Pues depende, como en tantas otras ocasiones.

Lo primero que hay que ver es si la refacturación es parte de otra operación, entrega de bienes o prestación de servicios, que, por su parte, esté sujeta al IVA. Si es así, hay que considerar la refacturación como mayor precio y, en consecuencia, sujeta al IVA como tal.

Un buen ejemplo de lo anterior puede ser la refacturación del IBI cuando así se establece por contrato. En tal caso, la doctrina administrativa es constante, indicando que tal refacturación supone una mayor contraprestación de la operación y, por tanto, una mayor base imponible, conforme resulta del artículo 78.uno de la Ley del IVA (entre otras muchas, contestaciones de 7-2-86 o de 11-3-08, n.º V0543-08).

 

¿Impuesto sobre impuesto?

 

No es exactamente así. El IBI que el ayuntamiento cobra al propietario del inmueble sí que es, como tal, un tributo, no sujeto al IVA porque ni siquiera hay hecho imponible (estamos hablando de un impuesto, no de una tasa, por lo que no hay prestación alguna a favor del sujeto pasivo).

Sin embargo, cuando la cuota del IBI se repercute al arrendatario, ya no es un tributo lo que se está cobrando, sino un mayor importe del arrendamiento, lo que justifica su inclusión en la base imponible. En esta línea de razonamiento se instala la sentencia del TJUE de 11-6-2015, Lisboagás, asunto C‑256/14.

 

¿Y si la refacturación va sola?

 

Cuando la refacturación va sola, esto es, cuando no es parte del precio de ninguna otra operación, la cuestión se complica un poco.

Con carácter general, la refacturación supondrá una prestación de servicios por parte de quien la realiza, en principio, sujeta al IVA y no exenta, lo que obliga a la repercusión del impuesto como en cualquier otra operación sujeta al impuesto.

Como excepción a lo anterior, tendríamos que mencionar el caso de las refacturaciones de seguros o intereses, igualmente sujetas al impuesto, pero exentas como operaciones financieras o de seguros conforme, respectivamente, a los ordinales 18º y 16º de la Ley del IVA.

 

Para concluir, dos matices que son importantes:

 

1º. Aunque la refacturación se haga sin margen, está igualmente sujeta al IVA. Recordemos que el ánimo de lucro, como tal, es irrelevante cuando de IVA se trata. Por si hubiera alguna duda, el TJUE lo ha confirmado así en su sentencia de 11-3-2020, San Domenico Vetraria, asunto C-94/19.

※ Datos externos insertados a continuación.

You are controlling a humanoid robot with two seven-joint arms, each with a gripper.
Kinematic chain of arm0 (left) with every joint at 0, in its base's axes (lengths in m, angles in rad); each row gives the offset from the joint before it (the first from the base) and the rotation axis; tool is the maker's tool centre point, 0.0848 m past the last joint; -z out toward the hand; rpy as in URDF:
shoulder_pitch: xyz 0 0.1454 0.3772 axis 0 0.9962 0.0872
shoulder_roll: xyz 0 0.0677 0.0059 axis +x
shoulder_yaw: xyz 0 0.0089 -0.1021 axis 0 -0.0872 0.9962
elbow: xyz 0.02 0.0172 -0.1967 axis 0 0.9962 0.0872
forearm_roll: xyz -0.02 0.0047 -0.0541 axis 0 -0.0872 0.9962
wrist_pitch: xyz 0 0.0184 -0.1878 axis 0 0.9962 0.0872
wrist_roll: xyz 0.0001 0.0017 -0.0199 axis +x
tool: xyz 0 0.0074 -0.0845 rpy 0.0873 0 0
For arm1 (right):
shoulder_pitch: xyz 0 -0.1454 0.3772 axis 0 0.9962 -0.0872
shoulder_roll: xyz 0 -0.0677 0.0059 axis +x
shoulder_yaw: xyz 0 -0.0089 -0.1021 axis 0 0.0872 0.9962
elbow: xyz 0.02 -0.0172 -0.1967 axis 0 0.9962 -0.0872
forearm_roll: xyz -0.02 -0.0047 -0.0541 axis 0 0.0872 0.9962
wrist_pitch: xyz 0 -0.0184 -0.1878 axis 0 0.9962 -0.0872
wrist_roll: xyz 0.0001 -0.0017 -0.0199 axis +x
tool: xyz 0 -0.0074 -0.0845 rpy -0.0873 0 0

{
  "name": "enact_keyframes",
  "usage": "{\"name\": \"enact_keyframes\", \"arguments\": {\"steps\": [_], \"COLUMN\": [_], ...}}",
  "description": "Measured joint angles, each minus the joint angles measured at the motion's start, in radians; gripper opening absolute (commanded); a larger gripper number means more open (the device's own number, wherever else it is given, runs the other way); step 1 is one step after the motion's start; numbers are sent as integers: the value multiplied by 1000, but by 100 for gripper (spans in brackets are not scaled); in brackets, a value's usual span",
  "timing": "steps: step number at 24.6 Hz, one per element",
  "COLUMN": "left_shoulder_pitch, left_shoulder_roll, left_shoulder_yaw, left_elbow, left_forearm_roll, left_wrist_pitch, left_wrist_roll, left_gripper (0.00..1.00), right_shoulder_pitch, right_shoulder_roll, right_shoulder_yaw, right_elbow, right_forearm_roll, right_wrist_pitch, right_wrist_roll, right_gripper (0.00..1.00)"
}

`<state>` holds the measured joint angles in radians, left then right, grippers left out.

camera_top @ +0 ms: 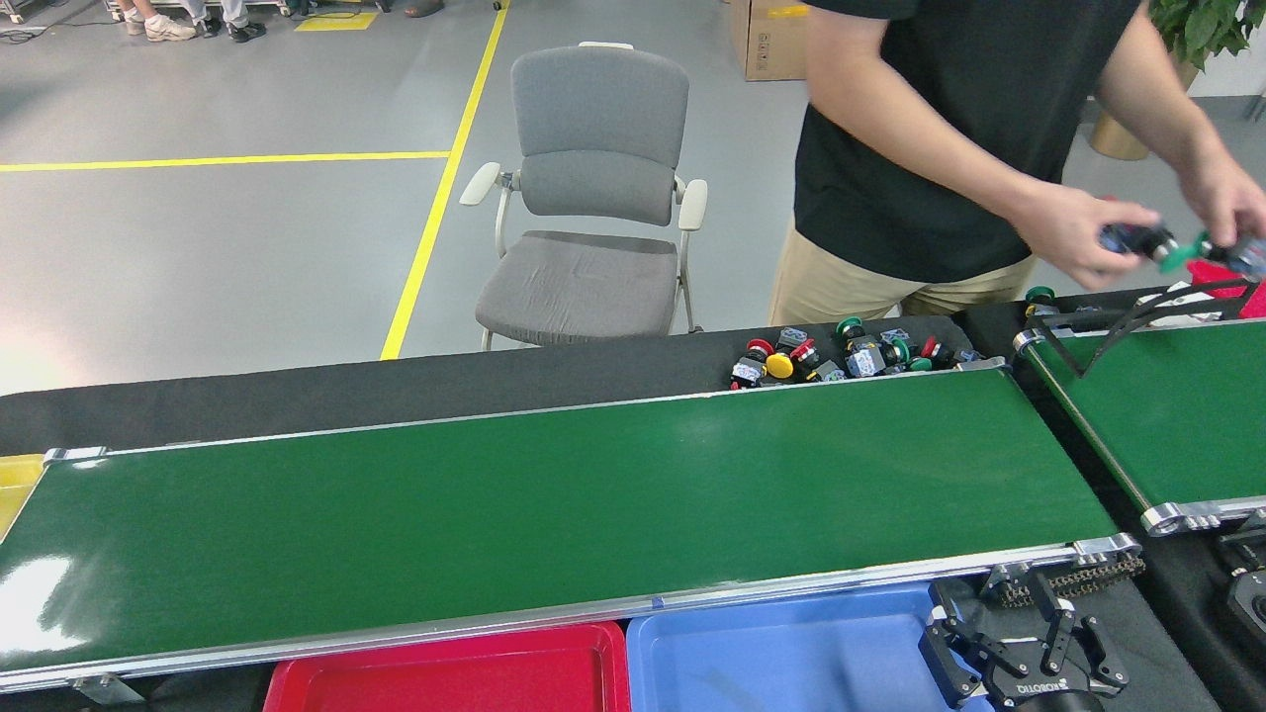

2º. Todo lo anterior es independiente de que los costes que se refacturan sean costes por los que se haya soportado el IVA o no; en la medida en que la refacturación suponga una mayor contraprestación, si acompaña a otra operación, o una prestación de servicios como tal, la sujeción al IVA del coste o no carece, por completo, de relevancia.

En particular, y por lo que se refiere a la refacturación de gastos de personal, el hecho de que sean costes no sujetos a IVA no impide que, cuando se repercuten a terceros, constituyan prestaciones de servicios sujetas a IVA. Obvio es decirlo, la relación laboral, no sujeta al IVA, es la existente entre empleado y empleador, no la que hay frente a terceros. No está de más recordar que exactamente ese es el caso que analizó el TJUE en la sentencia de 11-3-2020, San Domenico Vetraria, asunto C-94/19, antes mencionada.

Para concluir, no confundamos todo lo anterior con los suplidos, esto es, con las cantidades pagadas en nombre y por cuenta del cliente, excluidas de la base imponible por el artículo 78.tres.3º de la Ley del IVA y de las que ya tuvimos ocasión de hablar otro día.